Metin Özer
AMERİKA VE AVRUPA’NIN OSMANLI KORKUSU
Önceki gün Suriye devlet televizyonunda konuşan Beşar Esad, Türkiye ve Erdoğan ile alakalı dikkat çeken ifadeler kullandı.
Esad, Türkiye ile askeri düzeyde görüştüklerini belirterek şunları söyledi:
- Türkiye’yi düşmanlaştırmamaya dikkat etmeliyiz, bizim düşmanımız yalnızca Erdoğan ve benzerleridir.
Kısaca, ‘Erdoğan ayrı, Türkiye ayrı’ demeye getirdi.
Bu tezin kime ait olduğunu sanırım anlamışsınızdır.
Bu CHP’nin fikri.
CHP’liler Esad'ın kapısına gide gele anlaşılan onun aklına bu fikri yerleştirmişler.

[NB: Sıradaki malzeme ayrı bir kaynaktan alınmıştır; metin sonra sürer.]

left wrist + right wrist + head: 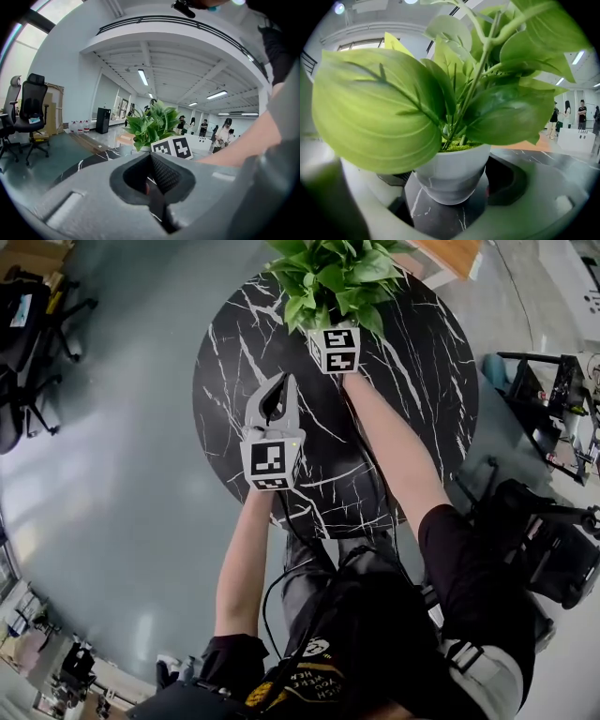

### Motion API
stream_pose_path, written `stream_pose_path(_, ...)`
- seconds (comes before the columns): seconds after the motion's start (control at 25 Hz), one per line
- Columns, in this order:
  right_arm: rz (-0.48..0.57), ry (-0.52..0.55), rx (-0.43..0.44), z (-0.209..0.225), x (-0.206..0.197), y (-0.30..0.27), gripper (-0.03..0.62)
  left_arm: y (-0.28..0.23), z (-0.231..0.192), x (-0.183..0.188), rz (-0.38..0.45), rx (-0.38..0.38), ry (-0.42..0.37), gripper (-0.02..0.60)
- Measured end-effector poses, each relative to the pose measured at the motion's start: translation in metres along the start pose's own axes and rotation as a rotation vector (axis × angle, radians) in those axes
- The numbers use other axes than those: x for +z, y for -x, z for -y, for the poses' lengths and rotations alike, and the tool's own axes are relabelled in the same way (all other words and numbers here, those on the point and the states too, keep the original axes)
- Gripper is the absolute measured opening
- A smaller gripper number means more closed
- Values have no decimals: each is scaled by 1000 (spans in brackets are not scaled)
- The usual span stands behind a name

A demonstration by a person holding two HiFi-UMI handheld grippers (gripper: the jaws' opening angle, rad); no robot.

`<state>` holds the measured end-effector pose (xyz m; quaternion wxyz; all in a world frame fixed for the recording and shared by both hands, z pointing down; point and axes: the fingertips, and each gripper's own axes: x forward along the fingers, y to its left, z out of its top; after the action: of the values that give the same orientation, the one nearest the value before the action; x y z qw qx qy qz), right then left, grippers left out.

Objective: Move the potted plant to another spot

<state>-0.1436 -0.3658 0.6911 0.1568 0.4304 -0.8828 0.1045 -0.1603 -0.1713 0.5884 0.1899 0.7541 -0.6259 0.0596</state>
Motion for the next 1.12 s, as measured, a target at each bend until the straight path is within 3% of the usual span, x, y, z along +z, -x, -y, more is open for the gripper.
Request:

CHP’nin dolmuşuna binen Esad da, Türkiye’nin ayrı Erdoğan'ın ayrı olduğunu sanmış...
Bu çok yanlış bir teşhis.
Doğrusu; halkının yüzde 53’ünün oyu ile cumhurbaşkanı seçilen bir Erdoğan var.
Bu ne demek?
Türkiye’nin yüzde 53’ü Erdoğan demek.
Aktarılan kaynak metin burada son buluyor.